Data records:

______________________________

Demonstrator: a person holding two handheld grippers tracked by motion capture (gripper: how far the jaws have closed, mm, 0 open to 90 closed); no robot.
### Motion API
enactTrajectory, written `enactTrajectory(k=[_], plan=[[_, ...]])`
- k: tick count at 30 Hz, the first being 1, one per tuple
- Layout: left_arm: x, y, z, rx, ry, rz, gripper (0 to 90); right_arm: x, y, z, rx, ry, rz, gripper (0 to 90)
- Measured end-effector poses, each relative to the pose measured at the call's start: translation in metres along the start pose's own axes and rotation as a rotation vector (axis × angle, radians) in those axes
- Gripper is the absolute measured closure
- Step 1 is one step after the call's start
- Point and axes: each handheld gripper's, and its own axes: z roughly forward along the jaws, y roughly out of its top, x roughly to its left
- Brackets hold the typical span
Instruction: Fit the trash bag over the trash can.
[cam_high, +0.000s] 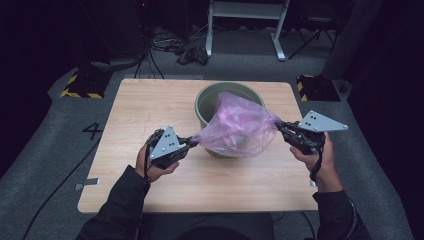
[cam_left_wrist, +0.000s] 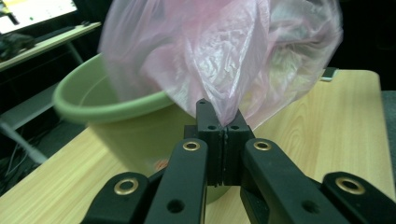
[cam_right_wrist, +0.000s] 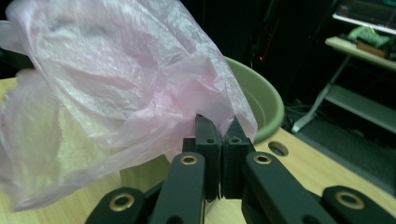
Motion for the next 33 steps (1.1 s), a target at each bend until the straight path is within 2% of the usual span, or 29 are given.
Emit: enactTrajectory(k=[3, 8, 16, 20, 21, 23, 25, 27, 30, 33], plan=[[0.005, -0.008, -0.003, 0.022, 0.026, -0.013, 89.3, -0.005, -0.006, 0.002, 0.013, -0.010, 0.026, 88.8], [0.008, -0.019, -0.007, 0.031, 0.022, -0.040, 89.3, -0.012, -0.018, 0.002, 0.021, -0.021, 0.068, 88.9], [0.016, -0.030, -0.019, 0.046, 0.044, -0.066, 89.3, -0.021, -0.031, -0.004, 0.022, -0.039, 0.117, 88.9], [0.019, -0.036, -0.020, 0.062, 0.036, -0.084, 88.7, -0.022, -0.035, -0.005, 0.033, -0.029, 0.128, 88.4], [0.019, -0.037, -0.020, 0.062, 0.036, -0.091, 86.6, -0.021, -0.036, -0.005, 0.037, -0.026, 0.127, 88.3], [0.020, -0.037, -0.020, 0.063, 0.035, -0.117, 67.3, -0.020, -0.037, -0.005, 0.039, -0.022, 0.132, 87.6], [0.016, -0.033, -0.022, 0.078, 0.051, -0.115, 45.4, -0.019, -0.038, -0.005, 0.032, -0.013, 0.143, 86.0], [0.011, -0.029, -0.027, 0.044, 0.049, -0.116, 31.6, -0.019, -0.038, -0.004, 0.035, -0.002, 0.140, 84.1], [0.000, -0.013, -0.036, -0.005, 0.042, -0.086, 25.5, -0.017, -0.037, -0.003, 0.040, 0.008, 0.128, 81.5], [-0.002, 0.003, -0.038, -0.038, 0.036, -0.062, 24.3, -0.014, -0.035, -0.002, 0.044, 0.019, 0.106, 76.4]])
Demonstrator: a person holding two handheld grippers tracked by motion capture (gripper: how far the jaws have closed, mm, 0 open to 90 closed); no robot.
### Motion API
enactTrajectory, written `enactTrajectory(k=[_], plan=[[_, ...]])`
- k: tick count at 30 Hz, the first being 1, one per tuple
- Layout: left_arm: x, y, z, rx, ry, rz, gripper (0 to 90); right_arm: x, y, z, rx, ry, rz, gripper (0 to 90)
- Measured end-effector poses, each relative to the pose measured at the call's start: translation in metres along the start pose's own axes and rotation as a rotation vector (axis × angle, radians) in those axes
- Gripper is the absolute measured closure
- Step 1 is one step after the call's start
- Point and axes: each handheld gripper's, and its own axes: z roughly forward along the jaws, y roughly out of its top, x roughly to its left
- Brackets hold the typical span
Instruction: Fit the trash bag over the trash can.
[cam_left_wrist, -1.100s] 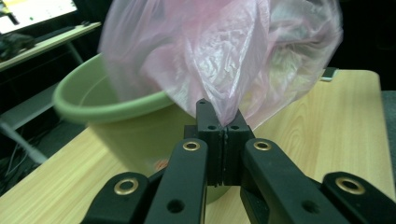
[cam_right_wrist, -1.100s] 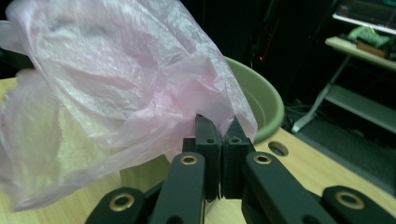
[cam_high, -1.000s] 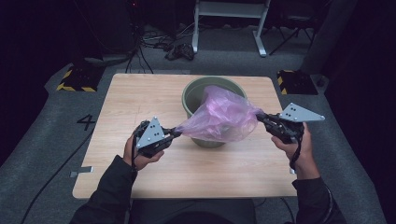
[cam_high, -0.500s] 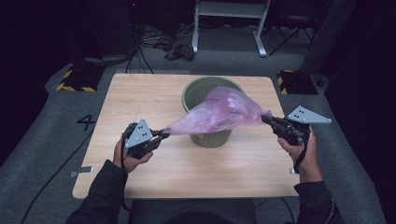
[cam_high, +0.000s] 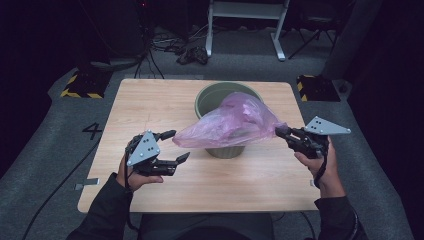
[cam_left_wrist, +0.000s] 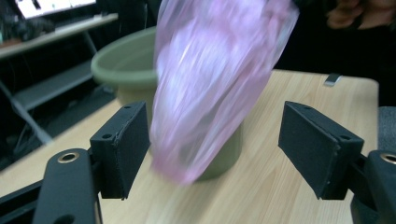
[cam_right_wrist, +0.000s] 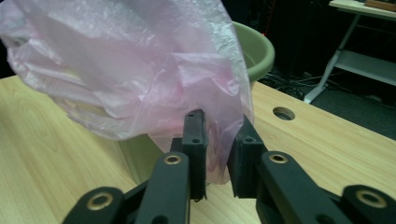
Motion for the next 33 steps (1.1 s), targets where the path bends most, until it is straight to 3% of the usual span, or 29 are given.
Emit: enactTrajectory(k=[4, 7, 11, 13, 23, 28, 33], plan=[[0.009, 0.013, 0.012, 0.015, -0.006, -0.001, 28.1, 0.002, 0.002, 0.000, -0.004, -0.010, -0.006, 58.1], [0.017, 0.015, 0.026, 0.041, -0.025, -0.013, 29.5, 0.004, 0.003, -0.002, 0.003, -0.017, -0.056, 39.2], [0.019, 0.012, 0.038, 0.052, -0.039, -0.024, 31.9, 0.008, 0.004, -0.010, -0.009, -0.040, -0.102, 26.9], [0.017, 0.010, 0.041, 0.055, -0.005, -0.004, 35.6, 0.011, 0.005, -0.015, -0.001, -0.054, -0.139, 24.8], [0.015, 0.004, 0.034, 0.020, -0.077, -0.033, 29.9, 0.028, 0.017, -0.049, -0.048, -0.058, -0.236, 21.0], [0.013, 0.005, 0.034, 0.022, -0.107, -0.027, 29.5, 0.034, 0.022, -0.051, -0.057, -0.042, -0.247, 20.9], [0.000, 0.014, 0.034, 0.025, -0.096, 0.001, 29.5, 0.041, 0.030, -0.045, -0.070, -0.005, -0.259, 20.9]])
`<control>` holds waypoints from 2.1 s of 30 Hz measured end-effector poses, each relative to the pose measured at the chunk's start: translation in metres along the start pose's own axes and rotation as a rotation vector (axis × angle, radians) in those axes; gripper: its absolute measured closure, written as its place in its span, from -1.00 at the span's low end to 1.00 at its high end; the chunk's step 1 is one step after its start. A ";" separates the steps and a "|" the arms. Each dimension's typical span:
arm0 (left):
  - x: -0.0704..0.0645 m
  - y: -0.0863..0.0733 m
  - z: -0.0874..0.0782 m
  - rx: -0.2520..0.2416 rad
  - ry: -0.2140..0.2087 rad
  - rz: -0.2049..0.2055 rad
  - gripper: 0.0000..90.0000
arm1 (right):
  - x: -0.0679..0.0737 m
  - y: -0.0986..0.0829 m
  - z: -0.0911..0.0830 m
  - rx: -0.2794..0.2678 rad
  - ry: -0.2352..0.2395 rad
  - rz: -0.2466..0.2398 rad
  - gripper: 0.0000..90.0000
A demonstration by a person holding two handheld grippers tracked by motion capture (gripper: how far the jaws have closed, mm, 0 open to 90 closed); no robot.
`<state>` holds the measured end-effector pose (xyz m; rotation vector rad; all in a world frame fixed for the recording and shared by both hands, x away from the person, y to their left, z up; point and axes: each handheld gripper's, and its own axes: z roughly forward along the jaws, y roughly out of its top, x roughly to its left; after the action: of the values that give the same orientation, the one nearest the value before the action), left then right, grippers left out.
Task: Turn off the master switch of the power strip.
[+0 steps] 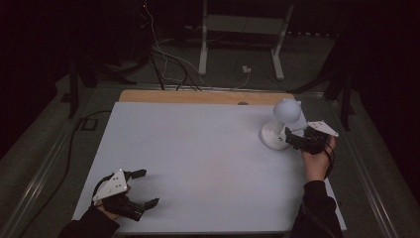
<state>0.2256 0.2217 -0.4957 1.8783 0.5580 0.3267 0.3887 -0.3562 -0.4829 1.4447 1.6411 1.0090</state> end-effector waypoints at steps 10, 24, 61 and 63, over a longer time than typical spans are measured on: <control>0.000 0.000 -0.001 -0.004 0.000 -0.001 -0.99 | -0.001 -0.002 -0.010 0.070 0.076 -0.010 -1.00; 0.000 0.000 -0.001 -0.006 -0.003 0.000 -0.99 | 0.022 -0.001 -0.033 0.092 0.176 -0.016 -1.00; -0.002 0.000 0.000 0.003 -0.010 0.009 -0.99 | 0.093 -0.051 -0.097 0.138 0.496 -0.177 -1.00; -0.002 0.000 0.000 0.004 -0.008 0.010 -0.99 | 0.095 -0.056 -0.100 0.144 0.506 -0.184 -1.00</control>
<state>0.2241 0.2204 -0.4956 1.8858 0.5444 0.3242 0.2640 -0.2756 -0.4910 1.1528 2.2015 1.2370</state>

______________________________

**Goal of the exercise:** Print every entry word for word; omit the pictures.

**Exercise result:**
Demonstrator: a person holding two handheld grippers tracked by motion capture (gripper: how far the jaws have closed, mm, 0 open to 90 closed); no robot.
### Motion API
enactTrajectory, written `enactTrajectory(k=[_], plan=[[_, ...]])`
- k: tick count at 30 Hz, the first being 1, one per tuple
- Layout: left_arm: x, y, z, rx, ry, rz, gripper (0 to 90); right_arm: x, y, z, rx, ry, rz, gripper (0 to 90)
- Measured end-effector poses, each relative to the pose measured at the call's start: translation in metres along the start pose's own axes and rotation as a rotation vector (axis × angle, radians) in those axes
- Gripper is the absolute measured closure
- Step 1 is one step after the call's start
- Point and axes: each handheld gripper's, and its own axes: z roughly forward along the jaws, y roughly out of its top, x roughly to its left
- Brackets hold the typical span
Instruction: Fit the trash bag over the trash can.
[cam_high, +0.000s] 
[cam_left_wrist, +0.000s] 
[cam_right_wrist, +0.000s] 
Motion for the next 33 steps (1.1 s), a target at each bend until the straight path is within 2% of the usual span, or 29 are given.
Emit: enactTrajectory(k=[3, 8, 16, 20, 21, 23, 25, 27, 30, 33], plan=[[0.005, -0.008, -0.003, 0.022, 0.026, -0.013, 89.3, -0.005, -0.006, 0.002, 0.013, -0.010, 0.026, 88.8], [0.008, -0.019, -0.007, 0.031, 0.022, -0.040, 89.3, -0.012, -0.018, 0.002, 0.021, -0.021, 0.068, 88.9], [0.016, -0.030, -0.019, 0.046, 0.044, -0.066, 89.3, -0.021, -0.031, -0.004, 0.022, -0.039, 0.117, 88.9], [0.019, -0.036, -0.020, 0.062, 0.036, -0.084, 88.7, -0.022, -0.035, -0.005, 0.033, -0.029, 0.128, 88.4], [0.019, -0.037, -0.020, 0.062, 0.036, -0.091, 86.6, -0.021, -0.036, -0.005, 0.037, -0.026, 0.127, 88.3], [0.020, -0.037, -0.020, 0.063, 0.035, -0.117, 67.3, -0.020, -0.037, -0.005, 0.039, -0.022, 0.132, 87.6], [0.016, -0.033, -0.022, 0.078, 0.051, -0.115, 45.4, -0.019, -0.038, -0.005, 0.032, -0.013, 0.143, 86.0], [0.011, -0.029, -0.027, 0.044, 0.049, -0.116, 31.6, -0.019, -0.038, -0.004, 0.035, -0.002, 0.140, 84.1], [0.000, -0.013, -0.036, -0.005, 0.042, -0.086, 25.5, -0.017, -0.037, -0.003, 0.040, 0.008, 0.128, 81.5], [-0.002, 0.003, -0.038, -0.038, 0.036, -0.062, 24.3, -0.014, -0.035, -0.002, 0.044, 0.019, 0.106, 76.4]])
Demonstrator: a person holding two handheld grippers tracked by motion capture (gripper: how far the jaws have closed, mm, 0 open to 90 closed); no robot.
### Motion API
enactTrajectory, written `enactTrajectory(k=[_], plan=[[_, ...]])`
- k: tick count at 30 Hz, the first being 1, one per tuple
- Layout: left_arm: x, y, z, rx, ry, rz, gripper (0 to 90); right_arm: x, y, z, rx, ry, rz, gripper (0 to 90)
- Measured end-effector poses, each relative to the pose measured at the call's start: translation in metres along the start pose's own axes and rotation as a rotation vector (axis × angle, radians) in those axes
- Gripper is the absolute measured closure
- Step 1 is one step after the call's start
- Point and axes: each handheld gripper's, and its own axes: z roughly forward along the jaws, y roughly out of its top, x roughly to its left
- Brackets hold the typical span
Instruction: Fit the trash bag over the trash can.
[cam_left_wrist, -1.100s] 
[cam_right_wrist, -1.100s] 
[cam_high, -1.000s] 
[cam_high, -0.500s] 
[cam_high, +0.000s] 
[cam_left_wrist, +0.000s] 
[cam_right_wrist, +0.000s] 
Motion for the next 33 steps (1.1 s), targets where the path bends most, until it is straight to 3% of the usual span, or 29 are given.
Emit: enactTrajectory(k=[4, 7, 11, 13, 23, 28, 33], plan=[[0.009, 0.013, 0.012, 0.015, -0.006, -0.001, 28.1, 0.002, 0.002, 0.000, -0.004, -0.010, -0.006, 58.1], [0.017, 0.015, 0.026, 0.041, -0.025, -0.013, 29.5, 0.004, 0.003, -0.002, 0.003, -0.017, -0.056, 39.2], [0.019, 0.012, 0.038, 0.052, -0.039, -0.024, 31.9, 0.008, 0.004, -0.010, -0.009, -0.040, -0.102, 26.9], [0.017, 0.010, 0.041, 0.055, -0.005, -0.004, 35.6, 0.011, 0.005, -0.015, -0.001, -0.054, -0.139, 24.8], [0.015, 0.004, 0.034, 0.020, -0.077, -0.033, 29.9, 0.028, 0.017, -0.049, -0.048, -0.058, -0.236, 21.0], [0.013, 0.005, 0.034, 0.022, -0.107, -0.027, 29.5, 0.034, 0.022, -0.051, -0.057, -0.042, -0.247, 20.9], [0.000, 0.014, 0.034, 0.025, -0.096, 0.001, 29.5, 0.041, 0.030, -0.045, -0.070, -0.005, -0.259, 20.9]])
`<control>` holds waypoints from 2.1 s of 30 Hz measured end-effector poses, each relative to the pose measured at the chunk's start: translation in metres along the start pose's own axes and rotation as a rotation vector (axis × angle, radians) in those axes; gripper: its absolute measured closure, written as its place in its span, from -1.00 at the span's low end to 1.00 at its high end; the chunk's step 1 is one step after its start. A ";" separates the steps and a "|" the arms. Each dimension's typical span:
arm0 (left):
  - x: -0.0704..0.0645 m
  - y: -0.0863..0.0733 m
  - z: -0.0874..0.0782 m
  - rx: -0.2520..0.2416 rad
  - ry: -0.2140..0.2087 rad
  - rz: -0.2049..0.2055 rad
  - gripper: 0.0000..90.0000
arm1 (right):
  - x: -0.0679..0.0737 m
  - y: -0.0986..0.0829 m
  - z: -0.0911..0.0830 m
  - rx: -0.2794..0.2678 rad
  - ry: -0.2352..0.2395 rad
  - rz: -0.2466..0.2398 rad
  - gripper: 0.0000..90.0000
A demonstration by a person holding two handheld grippers tracked by motion capture (gripper: how far the jaws have closed, mm, 0 open to 90 closed); no robot.
`<state>` holds the measured end-effector pose (xyz m; rotation vector rad; all in a world frame fixed for the recording and shared by both hands, x away from the person, y to their left, z up; point and axes: each handheld gripper's, and its own axes: z roughly forward along the jaws, y roughly out of its top, x roughly to its left; after the action: of the values that give the same orientation, the one nearest the value before the action), left then right, grippers left out.
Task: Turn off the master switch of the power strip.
[+0 steps] 
<state>0.2256 0.2217 -0.4957 1.8783 0.5580 0.3267 0.3887 -0.3562 -0.4829 1.4447 1.6411 1.0090</state> end-effector waypoints at steps 10, 24, 61 and 63, over a longer time than typical spans are measured on: <control>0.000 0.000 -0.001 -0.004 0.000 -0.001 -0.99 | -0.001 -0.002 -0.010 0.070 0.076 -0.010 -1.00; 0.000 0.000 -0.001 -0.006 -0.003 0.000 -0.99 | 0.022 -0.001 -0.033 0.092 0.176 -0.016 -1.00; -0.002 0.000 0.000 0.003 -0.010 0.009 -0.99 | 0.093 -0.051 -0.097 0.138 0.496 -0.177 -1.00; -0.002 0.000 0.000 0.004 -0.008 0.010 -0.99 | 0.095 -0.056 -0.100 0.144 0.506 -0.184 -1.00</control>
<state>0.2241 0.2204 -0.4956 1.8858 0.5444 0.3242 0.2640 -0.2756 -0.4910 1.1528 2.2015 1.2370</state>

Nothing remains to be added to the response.